As for the inland sports, as luck would have it, only the baseball, softball and football matches are being held within or very close to the expected landfall area.
It’s possible that the baseball and softball may be interrupted or postponed by high winds. After all, it’s not much use if the ball is steered more by the airflow than the players’ skills!
Football may see some minor impact on ball motion, but probably not enough to warrant emergency actions.
Aside from these direct impacts, some travel disruption is possible where the strongest winds hit. This is relevant to both spectators and players travelling between venues.
Rain Threat: Risk of Flash-Flooding
With low-wind tropical cyclones, rainfall tends to have by far the greater impact on infrastructure and events. In fact, a weak tropical storm can feasibly put down as much rainfall as a strong typhoon.
Thankfully, Nepartak does not have such potential. Again, this comes down to its structure: With little central mass of clouds (known as a central dense overcast; CDO), there isn’t a very high concentration of moisture within the core of the system.
This could change as it approaches landfall during the next 36 hours, but at present, forecast models aren’t predicting a huge amount of rainfall from this weather event (see below).
The example shown has a peak rainfall total close to 100 mm. By local standards, this is not a vast amount. There’s also been plenty of dry weather in recent weeks. River flooding seems unlikely when considering all this.

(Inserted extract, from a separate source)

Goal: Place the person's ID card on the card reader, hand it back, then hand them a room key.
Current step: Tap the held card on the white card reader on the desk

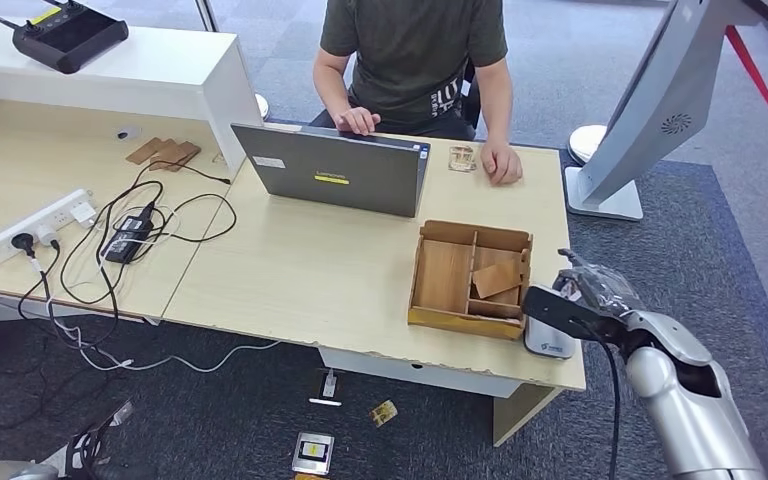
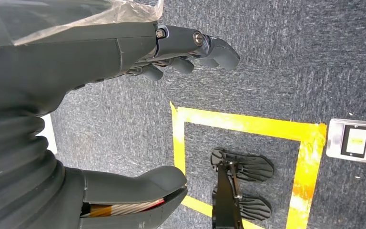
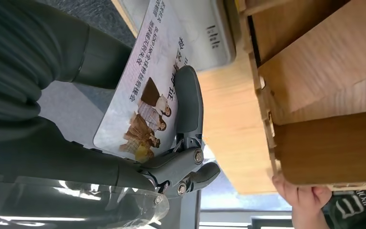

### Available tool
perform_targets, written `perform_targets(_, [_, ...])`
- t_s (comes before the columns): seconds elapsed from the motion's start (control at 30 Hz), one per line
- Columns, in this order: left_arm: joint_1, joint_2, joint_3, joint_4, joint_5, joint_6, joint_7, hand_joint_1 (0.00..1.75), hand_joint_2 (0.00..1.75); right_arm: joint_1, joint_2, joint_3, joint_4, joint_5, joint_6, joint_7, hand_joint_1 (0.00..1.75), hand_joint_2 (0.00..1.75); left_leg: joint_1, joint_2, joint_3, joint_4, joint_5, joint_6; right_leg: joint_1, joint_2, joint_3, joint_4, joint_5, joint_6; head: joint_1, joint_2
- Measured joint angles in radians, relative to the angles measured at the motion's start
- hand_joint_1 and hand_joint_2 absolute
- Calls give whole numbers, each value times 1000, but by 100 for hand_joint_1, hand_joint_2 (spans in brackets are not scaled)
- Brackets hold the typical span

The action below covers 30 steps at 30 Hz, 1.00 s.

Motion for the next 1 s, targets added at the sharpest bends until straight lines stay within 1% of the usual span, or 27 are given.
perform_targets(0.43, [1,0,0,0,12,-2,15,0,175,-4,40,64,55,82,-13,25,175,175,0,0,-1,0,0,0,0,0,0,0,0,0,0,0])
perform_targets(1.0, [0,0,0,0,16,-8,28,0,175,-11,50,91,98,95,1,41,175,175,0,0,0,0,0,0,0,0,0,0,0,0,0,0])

It should be noted, however, that much of this could fall in the space of a day:
…in which case, some flash-flooding can’t be ruled out in that peak area. Depending on the lay of the land around the venue in each case, interruption, postponement or relocation of baseball, softball or football matches is not out of the question. At the very least, spectators and players may face some travel disruption due to areas of surface water and poor visibility during torrential rain spells.
Little Historical Precedent
Here’s a little ‘bonus content’ for the interested reader.

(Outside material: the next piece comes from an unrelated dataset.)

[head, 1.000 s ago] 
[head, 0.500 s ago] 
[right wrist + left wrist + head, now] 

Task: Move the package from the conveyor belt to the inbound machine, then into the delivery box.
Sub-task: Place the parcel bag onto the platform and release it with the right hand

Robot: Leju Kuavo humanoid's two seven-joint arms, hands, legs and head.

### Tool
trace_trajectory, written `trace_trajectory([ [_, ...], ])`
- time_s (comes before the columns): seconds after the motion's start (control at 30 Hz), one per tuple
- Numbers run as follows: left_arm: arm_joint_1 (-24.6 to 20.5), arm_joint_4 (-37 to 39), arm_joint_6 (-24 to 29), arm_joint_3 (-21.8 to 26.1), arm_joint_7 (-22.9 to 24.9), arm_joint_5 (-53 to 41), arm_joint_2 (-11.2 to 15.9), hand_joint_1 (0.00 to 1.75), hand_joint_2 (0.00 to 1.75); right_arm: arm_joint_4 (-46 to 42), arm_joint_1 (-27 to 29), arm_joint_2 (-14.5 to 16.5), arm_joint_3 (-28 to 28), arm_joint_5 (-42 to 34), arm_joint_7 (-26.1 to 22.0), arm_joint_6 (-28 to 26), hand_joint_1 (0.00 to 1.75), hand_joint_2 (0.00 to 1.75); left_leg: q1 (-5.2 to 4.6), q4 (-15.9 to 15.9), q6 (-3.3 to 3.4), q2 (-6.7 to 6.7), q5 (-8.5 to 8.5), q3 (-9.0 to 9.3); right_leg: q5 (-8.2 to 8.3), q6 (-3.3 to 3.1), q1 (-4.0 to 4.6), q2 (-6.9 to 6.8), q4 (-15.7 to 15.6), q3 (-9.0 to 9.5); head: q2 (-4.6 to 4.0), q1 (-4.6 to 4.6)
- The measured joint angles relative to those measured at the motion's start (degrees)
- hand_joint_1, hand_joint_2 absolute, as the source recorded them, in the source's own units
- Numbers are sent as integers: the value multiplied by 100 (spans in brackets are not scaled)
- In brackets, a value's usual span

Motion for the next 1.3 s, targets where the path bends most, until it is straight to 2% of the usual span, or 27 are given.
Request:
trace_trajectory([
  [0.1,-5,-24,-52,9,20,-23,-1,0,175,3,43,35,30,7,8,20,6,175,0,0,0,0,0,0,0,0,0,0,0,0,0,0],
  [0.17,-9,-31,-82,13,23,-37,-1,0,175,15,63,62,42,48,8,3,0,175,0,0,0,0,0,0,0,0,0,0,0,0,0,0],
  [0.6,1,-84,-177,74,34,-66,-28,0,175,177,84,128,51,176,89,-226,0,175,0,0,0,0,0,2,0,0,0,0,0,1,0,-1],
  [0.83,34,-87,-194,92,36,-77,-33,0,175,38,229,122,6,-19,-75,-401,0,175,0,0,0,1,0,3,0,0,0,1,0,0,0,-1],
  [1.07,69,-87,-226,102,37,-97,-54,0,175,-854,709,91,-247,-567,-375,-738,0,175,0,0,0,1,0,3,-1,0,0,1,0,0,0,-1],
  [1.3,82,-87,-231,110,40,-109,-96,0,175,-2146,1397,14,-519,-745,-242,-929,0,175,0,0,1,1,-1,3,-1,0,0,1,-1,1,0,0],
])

For the time of year, Nepartak is highly unusual for two reasons.
Firstly, for its location. In 75 years of reliable record, only one tropical cyclone has affected the area spanning the Ibaraki to Miyagi prefectures between 21st July and 8th August: Tropical Storm Alice on 23rd July 1958 (encircled on the map below).
This map shows 3-hourly tropical cyclone positions and intensities as observed by institutions in Japan, China and the USA (source: IBTrACS v4).

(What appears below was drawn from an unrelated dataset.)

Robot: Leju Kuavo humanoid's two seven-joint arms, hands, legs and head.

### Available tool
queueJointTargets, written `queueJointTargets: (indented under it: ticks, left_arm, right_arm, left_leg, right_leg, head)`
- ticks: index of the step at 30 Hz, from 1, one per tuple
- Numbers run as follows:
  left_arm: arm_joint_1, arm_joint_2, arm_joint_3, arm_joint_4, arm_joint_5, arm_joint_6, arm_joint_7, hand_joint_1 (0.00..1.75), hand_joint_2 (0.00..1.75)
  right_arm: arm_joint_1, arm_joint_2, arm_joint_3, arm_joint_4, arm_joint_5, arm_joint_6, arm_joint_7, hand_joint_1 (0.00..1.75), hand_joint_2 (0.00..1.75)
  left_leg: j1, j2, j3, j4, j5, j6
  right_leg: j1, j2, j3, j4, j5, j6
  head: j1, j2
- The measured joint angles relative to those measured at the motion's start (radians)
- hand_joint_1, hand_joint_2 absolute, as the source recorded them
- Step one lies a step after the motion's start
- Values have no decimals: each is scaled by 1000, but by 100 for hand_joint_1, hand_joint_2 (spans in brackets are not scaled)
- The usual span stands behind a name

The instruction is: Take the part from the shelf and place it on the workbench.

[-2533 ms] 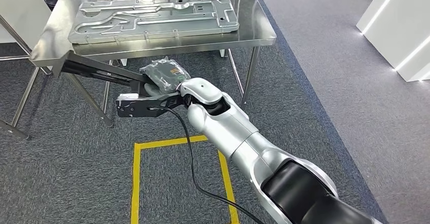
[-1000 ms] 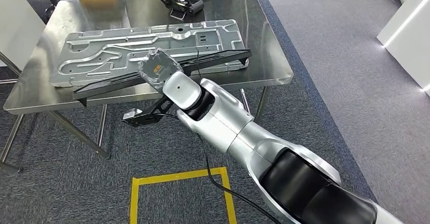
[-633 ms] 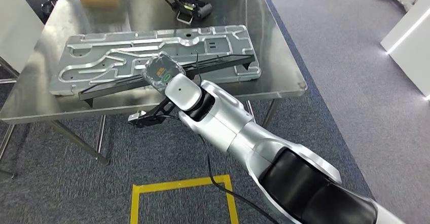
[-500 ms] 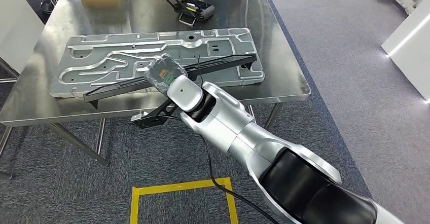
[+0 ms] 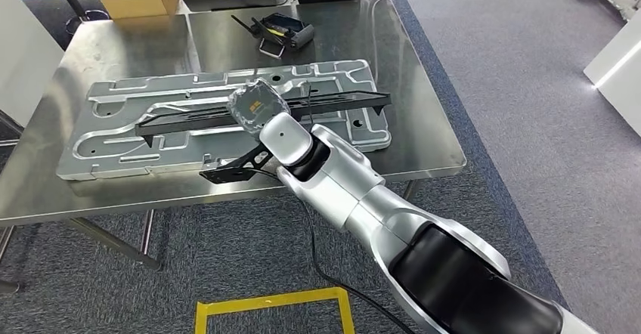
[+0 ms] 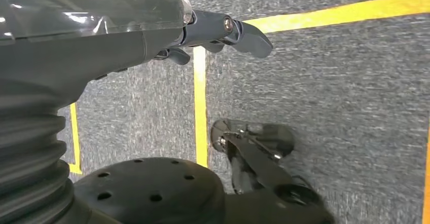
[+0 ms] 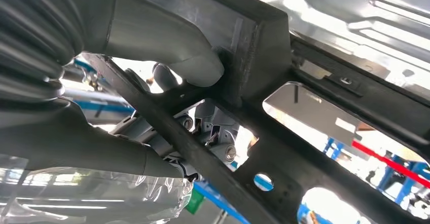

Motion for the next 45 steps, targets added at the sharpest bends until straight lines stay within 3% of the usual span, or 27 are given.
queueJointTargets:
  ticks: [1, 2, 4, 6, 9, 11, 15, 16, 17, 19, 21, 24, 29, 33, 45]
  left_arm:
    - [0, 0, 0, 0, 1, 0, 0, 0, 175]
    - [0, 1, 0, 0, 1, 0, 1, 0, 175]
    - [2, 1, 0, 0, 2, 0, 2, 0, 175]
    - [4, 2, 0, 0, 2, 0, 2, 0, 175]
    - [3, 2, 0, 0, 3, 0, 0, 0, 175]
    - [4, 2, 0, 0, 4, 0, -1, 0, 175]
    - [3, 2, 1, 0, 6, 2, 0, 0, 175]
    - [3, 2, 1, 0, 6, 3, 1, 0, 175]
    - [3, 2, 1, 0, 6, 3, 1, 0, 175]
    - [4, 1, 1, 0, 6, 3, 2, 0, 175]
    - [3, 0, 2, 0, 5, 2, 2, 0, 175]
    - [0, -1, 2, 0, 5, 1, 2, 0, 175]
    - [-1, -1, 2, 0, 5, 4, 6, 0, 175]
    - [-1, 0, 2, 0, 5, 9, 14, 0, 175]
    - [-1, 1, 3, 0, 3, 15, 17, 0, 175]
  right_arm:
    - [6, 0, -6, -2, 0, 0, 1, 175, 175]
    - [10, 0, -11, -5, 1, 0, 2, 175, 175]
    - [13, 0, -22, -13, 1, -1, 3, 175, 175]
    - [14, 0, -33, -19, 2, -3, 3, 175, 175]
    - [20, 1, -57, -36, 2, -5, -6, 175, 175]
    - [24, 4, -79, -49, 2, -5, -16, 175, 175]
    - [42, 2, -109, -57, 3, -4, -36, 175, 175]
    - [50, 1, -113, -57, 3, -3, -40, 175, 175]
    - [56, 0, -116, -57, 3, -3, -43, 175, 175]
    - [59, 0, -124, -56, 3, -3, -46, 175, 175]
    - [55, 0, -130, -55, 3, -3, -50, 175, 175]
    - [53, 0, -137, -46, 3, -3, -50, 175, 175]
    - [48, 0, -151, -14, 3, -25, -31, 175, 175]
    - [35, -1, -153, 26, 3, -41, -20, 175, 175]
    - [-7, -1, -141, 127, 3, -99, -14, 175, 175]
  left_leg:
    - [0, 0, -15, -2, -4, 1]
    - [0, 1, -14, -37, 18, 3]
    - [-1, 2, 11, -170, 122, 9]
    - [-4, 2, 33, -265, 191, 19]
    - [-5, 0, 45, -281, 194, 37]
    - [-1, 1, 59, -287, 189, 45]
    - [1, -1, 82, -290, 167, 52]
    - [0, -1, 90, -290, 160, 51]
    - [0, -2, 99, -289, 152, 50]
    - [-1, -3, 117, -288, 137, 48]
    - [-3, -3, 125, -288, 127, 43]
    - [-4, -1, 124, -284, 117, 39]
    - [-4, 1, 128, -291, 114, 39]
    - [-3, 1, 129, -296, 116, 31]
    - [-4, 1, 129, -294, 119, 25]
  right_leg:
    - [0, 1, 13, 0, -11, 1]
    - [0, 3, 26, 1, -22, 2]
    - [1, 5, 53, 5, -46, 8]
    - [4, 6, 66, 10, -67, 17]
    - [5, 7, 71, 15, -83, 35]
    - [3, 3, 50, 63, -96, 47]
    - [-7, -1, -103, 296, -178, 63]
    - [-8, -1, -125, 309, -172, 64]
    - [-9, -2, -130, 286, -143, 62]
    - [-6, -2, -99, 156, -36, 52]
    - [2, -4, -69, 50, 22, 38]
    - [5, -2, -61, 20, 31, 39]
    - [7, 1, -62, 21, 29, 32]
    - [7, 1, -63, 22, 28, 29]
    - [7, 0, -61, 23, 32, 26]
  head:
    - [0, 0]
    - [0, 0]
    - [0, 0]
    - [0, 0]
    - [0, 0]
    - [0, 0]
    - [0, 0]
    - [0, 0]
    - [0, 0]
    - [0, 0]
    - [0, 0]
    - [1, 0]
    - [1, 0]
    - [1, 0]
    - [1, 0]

The second unusual trait is its direction of approach. Non-tropical low pressure systems usually pass near or over northern parts of Japan, while high pressure systems traverse southern parts. This occurs due to a large-scale west-east flow of air at around 10 km altitude, known as the jet stream.
This steers tropical cyclones eastward as they move north from the tropics, producing an overall north-eastward motion.
However, Nepartak is instead moving north-westward. That’s because a recent southward meander of the jet stream (it behaves like a river) has deposited a ‘cut-off low’ centred just south of Japan. This has resulted in an unusual steering pattern for Nepartak, which is the first tropical cyclone to approach Japan from the southeast since Lionrock in early September 2016.
By some coincidence, Lionrock hit the same region of Japan that Nepartak is currently forecast to!
Anything After Nepartak?
Briefly looking ahead to the first week of August, forecast models show a tendency for low pressure areas to the south and southeast of Japan. Aided by unusually warm sea surface temperatures, some could become tropical cyclones. Concerningly, there are hints of the same unusual steering pattern that’s driving Nepartak to the northwest.
While it would be statistically extraordinary to see two systems approach Japan from the southeast in a fortnight, I’m afraid I can’t rule out such a scenario based on this information. Consider the risk low, but not as low as it should be at this time of year.